He Yingchao, Li Xing, Gao Jin, Li Kaiping
Acupuncture and Tuina College, Nanjing University of Chinese Medicine Nanjing 210023, Jiangsu, China.
Key Laboratory of Acupuncture and Medicine Research of Ministry of Education, Nanjing University of Chinese Medicine Nanjing 210023, Jiangsu, China.
Am J Transl Res. 2024 Nov 15;16(11):6736-6744. doi: 10.62347/PYEF1488. eCollection 2024.
To explore the influence of obesity on microvascular obstruction (MVO) and myocardial area at risk (AAR) in patients with ST-segment elevation myocardial infarction (STEMI).
A retrospective analysis was performed on patients with first-episode STEMI hospitalized at Nanjing University of Traditional Chinese Medicine between May 2020 and May 2022. Patients were categorized into normal weight, overweight, and obese groups based on their body mass index (BMI). Baseline characteristics, blood biochemical indexes and cardiac magnetic resonance (CMR) parameters were compared among the groups. Pearson correlation analysis and binary logistic regression were performed to assess the correlation between MVO ratio and BMI in each subgroup and to identify the risk factors for MVO.
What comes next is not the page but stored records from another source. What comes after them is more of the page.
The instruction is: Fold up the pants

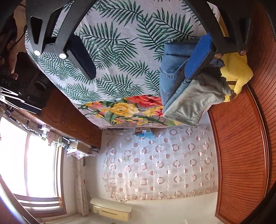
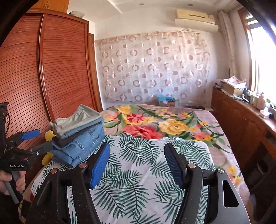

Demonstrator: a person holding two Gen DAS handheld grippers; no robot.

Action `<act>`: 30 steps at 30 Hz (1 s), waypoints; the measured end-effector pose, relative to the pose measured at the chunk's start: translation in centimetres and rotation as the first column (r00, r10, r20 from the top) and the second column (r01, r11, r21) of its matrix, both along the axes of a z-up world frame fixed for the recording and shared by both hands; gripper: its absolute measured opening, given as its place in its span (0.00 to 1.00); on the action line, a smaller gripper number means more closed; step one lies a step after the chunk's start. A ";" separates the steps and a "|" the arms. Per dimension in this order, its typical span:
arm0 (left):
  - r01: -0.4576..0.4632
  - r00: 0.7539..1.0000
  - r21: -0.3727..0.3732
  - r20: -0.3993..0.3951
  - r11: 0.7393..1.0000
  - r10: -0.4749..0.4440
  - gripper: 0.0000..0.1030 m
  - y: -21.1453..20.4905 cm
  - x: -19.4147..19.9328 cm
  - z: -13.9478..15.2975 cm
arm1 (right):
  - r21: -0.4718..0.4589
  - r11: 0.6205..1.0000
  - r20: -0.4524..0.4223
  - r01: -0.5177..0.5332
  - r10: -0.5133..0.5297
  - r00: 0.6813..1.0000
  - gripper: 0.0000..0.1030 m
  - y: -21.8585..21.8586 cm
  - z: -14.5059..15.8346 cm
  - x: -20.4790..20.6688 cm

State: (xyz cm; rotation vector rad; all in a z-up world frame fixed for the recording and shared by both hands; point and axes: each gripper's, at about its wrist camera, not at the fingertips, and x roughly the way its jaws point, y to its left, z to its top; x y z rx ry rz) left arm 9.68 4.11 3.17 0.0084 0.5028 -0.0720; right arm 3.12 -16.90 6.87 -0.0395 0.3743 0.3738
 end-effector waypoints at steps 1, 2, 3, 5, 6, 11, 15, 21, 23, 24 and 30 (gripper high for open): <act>0.004 1.000 -0.002 0.008 1.000 -0.004 0.99 -0.3 -0.4 0.3 | 0.004 1.000 0.006 0.004 -0.004 1.000 0.67 0.0 0.1 -0.7; 0.005 1.000 -0.003 0.017 1.000 -0.005 0.99 -0.5 -0.8 0.5 | 0.007 1.000 0.011 0.008 -0.008 1.000 0.68 -0.2 0.3 -1.2; 0.004 1.000 -0.007 0.027 1.000 -0.004 0.99 -0.6 -1.1 0.7 | 0.010 1.000 0.018 0.015 -0.015 1.000 0.70 -0.3 0.3 -1.8; 0.004 0.999 -0.018 0.042 1.000 -0.003 0.99 -0.9 -2.1 1.1 | 0.009 1.000 0.033 0.030 -0.030 0.999 0.74 -0.2 0.4 -3.2; 0.002 0.999 -0.016 0.044 1.000 -0.002 0.99 -1.1 -2.4 1.3 | 0.006 0.999 0.035 0.038 -0.038 0.999 0.75 -0.3 0.3 -3.7; -0.012 0.998 -0.004 0.066 1.000 0.012 0.99 -1.6 -4.0 1.9 | 0.016 0.998 0.039 0.058 -0.059 0.998 0.76 0.1 0.0 -5.8; -0.020 0.996 -0.003 0.084 1.000 0.020 0.99 -1.7 -4.7 2.3 | 0.019 0.998 0.045 0.064 -0.064 0.997 0.77 0.1 -0.2 -6.6; -0.023 0.996 -0.002 0.088 1.000 0.023 1.00 -1.6 -4.8 2.4 | 0.021 0.998 0.043 0.053 -0.054 0.998 0.77 -0.4 -0.2 -6.1; -0.024 0.996 -0.003 0.086 1.000 0.024 1.00 -1.6 -4.8 2.4 | 0.022 0.998 0.042 0.051 -0.052 0.998 0.77 -0.6 -0.2 -5.9; -0.023 0.996 -0.003 0.085 1.000 0.023 0.99 -1.6 -4.8 2.4 | 0.023 0.999 0.042 0.049 -0.050 0.998 0.77 -0.7 -0.3 -5.9; -0.027 0.996 -0.004 0.082 1.000 0.027 0.99 -1.4 -5.0 2.5 | 0.016 0.999 0.049 0.051 -0.051 0.997 0.77 -1.2 -0.6 -5.9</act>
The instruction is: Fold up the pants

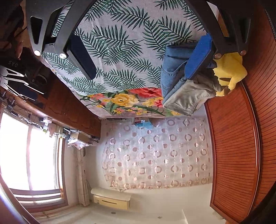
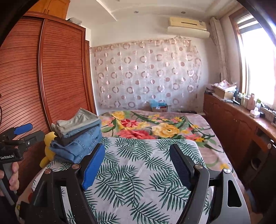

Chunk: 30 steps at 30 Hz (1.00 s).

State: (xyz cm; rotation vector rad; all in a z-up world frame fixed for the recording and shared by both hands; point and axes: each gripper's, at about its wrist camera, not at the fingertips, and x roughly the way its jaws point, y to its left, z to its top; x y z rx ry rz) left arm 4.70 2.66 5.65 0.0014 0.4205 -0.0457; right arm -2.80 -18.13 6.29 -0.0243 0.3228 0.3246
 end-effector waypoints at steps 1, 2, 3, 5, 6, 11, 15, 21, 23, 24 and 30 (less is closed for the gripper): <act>-0.001 1.000 0.001 -0.002 1.000 0.001 0.99 0.1 -0.1 -0.1 | 0.000 1.000 0.000 0.000 0.000 1.000 0.77 -0.1 0.0 0.0; -0.002 1.000 0.001 -0.001 1.000 0.002 0.99 0.1 -0.1 -0.1 | 0.000 1.000 -0.001 0.000 0.000 1.000 0.77 -0.2 0.0 0.1; -0.004 1.000 0.001 -0.002 1.000 0.004 0.99 0.2 -0.2 -0.1 | 0.000 1.000 -0.001 0.000 0.000 1.000 0.77 -0.2 0.0 0.1; -0.003 1.000 0.000 -0.003 1.000 0.003 0.99 0.2 -0.2 -0.1 | -0.001 1.000 0.001 0.001 -0.001 1.000 0.77 -0.2 -0.1 0.1; -0.003 1.000 0.000 -0.003 1.000 0.003 0.99 0.2 -0.2 -0.1 | -0.001 1.000 0.003 0.003 -0.003 1.000 0.77 -0.3 -0.1 0.1; -0.003 1.000 0.000 -0.002 1.000 0.003 0.99 0.2 -0.2 -0.1 | 0.001 1.000 0.005 0.006 -0.006 1.000 0.77 -0.7 0.0 0.2; -0.003 1.000 0.001 -0.003 1.000 0.003 0.99 0.2 -0.1 -0.1 | -0.002 1.000 0.005 0.003 -0.003 1.000 0.77 -0.7 0.0 0.3; -0.001 1.000 0.000 -0.003 1.000 0.001 1.00 0.2 -0.3 -0.1 | -0.002 1.000 0.008 0.000 0.000 1.000 0.77 -0.5 -0.2 0.0; -0.002 1.000 0.001 -0.004 1.000 0.002 0.99 0.3 -0.2 -0.2 | -0.002 1.000 0.010 -0.001 0.001 1.000 0.77 -0.6 -0.2 -0.1; -0.001 1.000 0.001 -0.004 1.000 0.001 0.99 0.2 -0.2 -0.2 | -0.001 1.000 0.011 -0.001 0.001 1.000 0.77 -0.5 -0.2 0.0; -0.002 1.000 0.001 -0.003 1.000 0.002 1.00 0.2 -0.2 -0.2 | -0.002 1.000 0.015 0.003 -0.003 1.000 0.77 -0.7 -0.4 0.1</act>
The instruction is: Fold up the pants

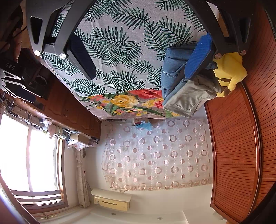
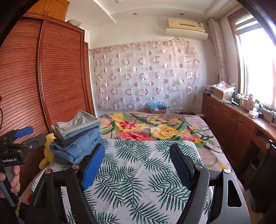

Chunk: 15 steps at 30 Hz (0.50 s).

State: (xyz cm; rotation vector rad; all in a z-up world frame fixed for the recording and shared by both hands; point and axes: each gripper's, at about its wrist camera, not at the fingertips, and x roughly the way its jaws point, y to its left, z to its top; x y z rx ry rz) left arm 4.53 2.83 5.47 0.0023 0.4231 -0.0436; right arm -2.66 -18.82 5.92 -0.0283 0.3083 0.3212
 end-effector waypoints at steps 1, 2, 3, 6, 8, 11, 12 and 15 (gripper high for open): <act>0.000 1.000 0.000 0.001 1.000 0.000 1.00 0.1 -0.1 0.0 | 0.000 1.000 0.000 0.001 -0.001 1.000 0.77 0.0 0.0 0.1; 0.001 1.000 -0.001 0.000 1.000 -0.001 1.00 0.0 -0.1 0.0 | 0.000 1.000 -0.001 0.001 -0.001 1.000 0.77 -0.1 0.0 0.1; 0.001 1.000 0.000 0.000 1.000 -0.001 1.00 0.0 -0.1 0.0 | 0.001 1.000 -0.001 0.002 -0.002 1.000 0.77 0.0 0.0 0.2; 0.001 1.000 0.000 0.000 1.000 -0.001 1.00 0.0 0.0 0.0 | 0.001 1.000 0.000 0.001 -0.001 1.000 0.77 0.0 -0.1 0.1; 0.002 1.000 0.000 0.000 1.000 -0.002 1.00 0.0 -0.1 0.1 | -0.001 1.000 0.001 0.002 -0.002 1.000 0.77 0.0 -0.1 0.1; 0.002 1.000 0.000 0.000 1.000 -0.002 0.99 0.0 0.0 0.0 | 0.000 1.000 0.002 0.003 -0.003 1.000 0.77 0.1 -0.2 0.1; 0.002 1.000 0.000 0.000 1.000 -0.002 1.00 -0.1 0.0 0.0 | 0.001 1.000 0.002 0.002 -0.002 1.000 0.77 0.1 -0.2 0.1; 0.002 1.000 0.001 -0.001 1.000 -0.002 0.99 0.0 -0.1 0.0 | 0.001 1.000 0.005 0.002 -0.002 1.000 0.77 0.1 -0.1 0.0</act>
Of the 233 patients, 77 were of normal weight, 102 were overweight, and 54 were obese. Obese patients were younger than normal-weight and overweight patients. Both the obese and overweight groups had significantly higher rates of hypertension and hyperlipidemia compared to the normal-weight group. Hemoglobin (Hb), triglycerides (TAG), and high-density lipoprotein cholesterol (HDL-C) levels were higher in obese patients, while creatine kinase isoenzyme (CK-MB) levels were lower (all P<0.05). MVO ratio showed a negative correlation with BMI across all patients (r=-0.133, P<0.05). Binary logistic regression confirmed that BMI was an independent predictor of MVO [0.908 (0.838-0.984), P=0.019]. Additionally, the AAR ratio was significantly lower in obese patients compared to those of normal weight.
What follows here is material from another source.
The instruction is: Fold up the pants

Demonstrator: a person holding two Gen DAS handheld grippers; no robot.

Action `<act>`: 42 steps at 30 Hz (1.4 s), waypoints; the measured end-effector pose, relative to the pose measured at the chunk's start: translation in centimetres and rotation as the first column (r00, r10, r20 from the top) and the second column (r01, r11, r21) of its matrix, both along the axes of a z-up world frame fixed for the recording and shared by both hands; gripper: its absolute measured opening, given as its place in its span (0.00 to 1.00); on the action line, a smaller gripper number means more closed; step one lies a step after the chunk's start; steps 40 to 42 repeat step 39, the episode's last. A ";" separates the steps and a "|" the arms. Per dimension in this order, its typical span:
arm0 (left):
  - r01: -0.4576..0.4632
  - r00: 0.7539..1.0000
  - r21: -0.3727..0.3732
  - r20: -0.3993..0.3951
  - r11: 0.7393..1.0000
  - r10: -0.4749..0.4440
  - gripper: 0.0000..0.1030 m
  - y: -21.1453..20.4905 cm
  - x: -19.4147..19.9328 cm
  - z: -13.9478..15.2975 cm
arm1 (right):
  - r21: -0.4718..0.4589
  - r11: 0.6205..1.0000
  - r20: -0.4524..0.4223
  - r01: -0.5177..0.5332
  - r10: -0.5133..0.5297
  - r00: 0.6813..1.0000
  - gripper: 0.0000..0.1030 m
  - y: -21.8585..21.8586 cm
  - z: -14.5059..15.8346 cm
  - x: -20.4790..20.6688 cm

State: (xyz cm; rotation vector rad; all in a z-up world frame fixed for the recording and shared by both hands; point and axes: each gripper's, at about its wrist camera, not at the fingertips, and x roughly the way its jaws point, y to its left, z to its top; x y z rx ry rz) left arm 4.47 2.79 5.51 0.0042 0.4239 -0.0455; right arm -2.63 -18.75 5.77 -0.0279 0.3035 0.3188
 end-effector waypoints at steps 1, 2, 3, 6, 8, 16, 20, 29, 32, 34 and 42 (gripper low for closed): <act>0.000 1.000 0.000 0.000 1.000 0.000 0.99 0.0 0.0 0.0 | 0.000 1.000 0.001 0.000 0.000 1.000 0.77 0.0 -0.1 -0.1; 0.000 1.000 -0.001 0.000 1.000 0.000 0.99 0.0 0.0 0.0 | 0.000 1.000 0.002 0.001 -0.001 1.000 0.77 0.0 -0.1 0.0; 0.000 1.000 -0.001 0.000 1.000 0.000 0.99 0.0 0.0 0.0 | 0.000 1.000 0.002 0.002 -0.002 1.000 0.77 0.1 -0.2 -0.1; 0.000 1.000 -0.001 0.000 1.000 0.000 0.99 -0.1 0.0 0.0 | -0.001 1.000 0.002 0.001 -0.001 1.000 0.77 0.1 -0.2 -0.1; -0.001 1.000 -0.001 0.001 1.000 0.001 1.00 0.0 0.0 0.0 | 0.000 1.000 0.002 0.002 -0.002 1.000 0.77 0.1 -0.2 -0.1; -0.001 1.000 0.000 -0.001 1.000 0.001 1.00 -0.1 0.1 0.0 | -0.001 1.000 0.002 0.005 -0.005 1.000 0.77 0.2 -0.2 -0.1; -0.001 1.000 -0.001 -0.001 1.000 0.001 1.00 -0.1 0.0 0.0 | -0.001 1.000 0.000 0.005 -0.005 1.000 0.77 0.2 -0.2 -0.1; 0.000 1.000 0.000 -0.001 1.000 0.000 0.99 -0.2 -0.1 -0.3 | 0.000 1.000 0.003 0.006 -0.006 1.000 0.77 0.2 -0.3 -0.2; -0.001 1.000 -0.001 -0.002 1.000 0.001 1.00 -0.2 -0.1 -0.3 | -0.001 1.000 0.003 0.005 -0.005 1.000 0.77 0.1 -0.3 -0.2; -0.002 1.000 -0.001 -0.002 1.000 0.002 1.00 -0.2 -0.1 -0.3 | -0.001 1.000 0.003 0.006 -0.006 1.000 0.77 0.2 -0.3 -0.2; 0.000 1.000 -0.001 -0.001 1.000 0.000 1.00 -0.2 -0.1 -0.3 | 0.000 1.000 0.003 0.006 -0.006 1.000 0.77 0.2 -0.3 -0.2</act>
Overweight and obese patients are strongly associated with a reduced risk of MVO, and BMI is an independent predictor of MVO. Obesity is significantly linked to a smaller AAR in myocardial infarction.
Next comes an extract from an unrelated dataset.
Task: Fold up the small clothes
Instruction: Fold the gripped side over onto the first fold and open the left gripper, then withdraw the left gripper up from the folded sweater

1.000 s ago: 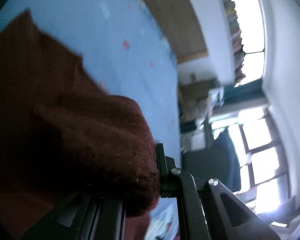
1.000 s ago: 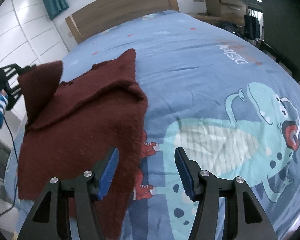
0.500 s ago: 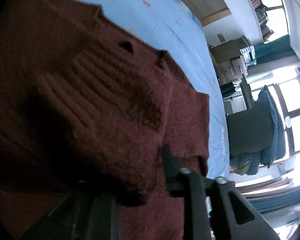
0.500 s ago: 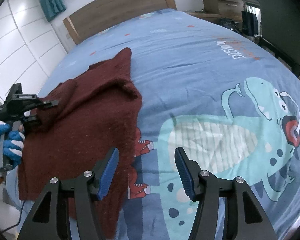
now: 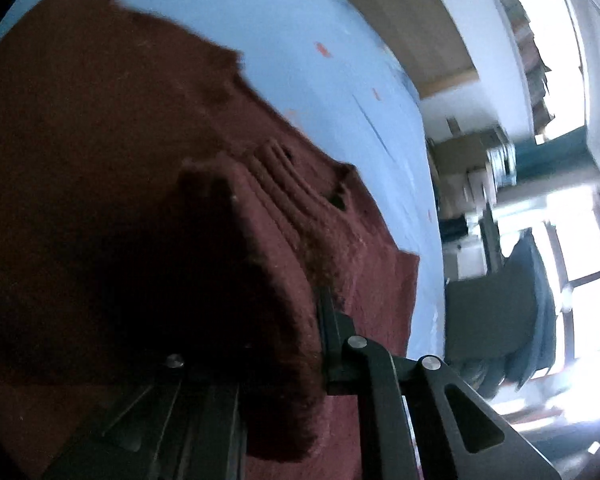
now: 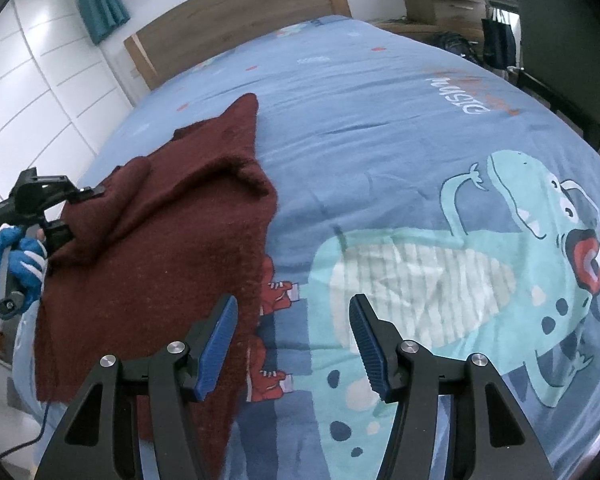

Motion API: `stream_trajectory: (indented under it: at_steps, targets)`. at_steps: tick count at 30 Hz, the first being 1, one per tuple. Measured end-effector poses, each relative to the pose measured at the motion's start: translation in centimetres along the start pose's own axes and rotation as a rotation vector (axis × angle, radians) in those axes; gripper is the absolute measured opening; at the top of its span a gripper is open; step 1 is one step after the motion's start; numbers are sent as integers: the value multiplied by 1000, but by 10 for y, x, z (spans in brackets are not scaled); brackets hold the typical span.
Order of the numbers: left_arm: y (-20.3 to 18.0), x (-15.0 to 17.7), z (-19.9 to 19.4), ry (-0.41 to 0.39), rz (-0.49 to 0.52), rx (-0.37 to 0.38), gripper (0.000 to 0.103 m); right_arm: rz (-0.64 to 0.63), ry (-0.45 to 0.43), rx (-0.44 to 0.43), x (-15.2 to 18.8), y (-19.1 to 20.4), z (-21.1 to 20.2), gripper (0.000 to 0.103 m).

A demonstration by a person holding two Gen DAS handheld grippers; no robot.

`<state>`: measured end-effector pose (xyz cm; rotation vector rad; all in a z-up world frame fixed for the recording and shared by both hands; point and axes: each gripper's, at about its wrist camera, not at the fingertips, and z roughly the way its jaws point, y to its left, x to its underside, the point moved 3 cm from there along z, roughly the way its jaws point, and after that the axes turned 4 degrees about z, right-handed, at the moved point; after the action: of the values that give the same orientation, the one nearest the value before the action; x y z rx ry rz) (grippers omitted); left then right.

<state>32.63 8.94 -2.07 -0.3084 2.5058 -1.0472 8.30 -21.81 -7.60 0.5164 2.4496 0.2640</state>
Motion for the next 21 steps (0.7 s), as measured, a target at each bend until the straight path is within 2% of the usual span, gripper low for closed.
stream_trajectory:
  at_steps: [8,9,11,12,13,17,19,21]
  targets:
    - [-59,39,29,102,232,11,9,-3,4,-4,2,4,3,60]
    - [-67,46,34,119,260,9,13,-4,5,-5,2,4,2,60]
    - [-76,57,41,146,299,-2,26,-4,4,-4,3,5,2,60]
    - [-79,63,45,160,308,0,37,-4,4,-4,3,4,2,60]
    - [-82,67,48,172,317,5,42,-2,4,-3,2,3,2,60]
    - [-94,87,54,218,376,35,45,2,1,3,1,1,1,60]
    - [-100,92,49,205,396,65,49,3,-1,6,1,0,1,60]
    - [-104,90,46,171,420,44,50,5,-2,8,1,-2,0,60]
探讨肥胖对ST段抬高型心肌梗死(STEMI)患者微血管阻塞(MVO)及心肌梗死风险区域(AAR)的影响。
对2020年5月至2022年5月在南京中医药大学住院的首发STEMI患者进行回顾性分析。根据体重指数(BMI)将患者分为正常体重、超重和肥胖组。比较各组的基线特征、血液生化指标及心脏磁共振(CMR)参数。进行Pearson相关性分析和二元逻辑回归,以评估各亚组中MVO比例与BMI之间的相关性,并确定MVO的危险因素。
233例患者中,77例体重正常,102例超重,54例肥胖。肥胖患者比正常体重和超重患者年轻。与正常体重组相比,肥胖和超重组的高血压和高脂血症发生率均显著更高。肥胖患者的血红蛋白(Hb)、甘油三酯(TAG)和高密度脂蛋白胆固醇(HDL-C)水平较高,而肌酸激酶同工酶(CK-MB)水平较低(均P<0.05)。所有患者中,MVO比例与BMI呈负相关(r=-0.133,P<0.05)。二元逻辑回归证实BMI是MVO的独立预测因素[0.908(0.838-0.984),P=0.019]。此外,肥胖患者的AAR比例显著低于正常体重患者。
超重和肥胖患者与MVO风险降低密切相关,BMI是MVO的独立预测因素。肥胖与心肌梗死中较小的AAR显著相关。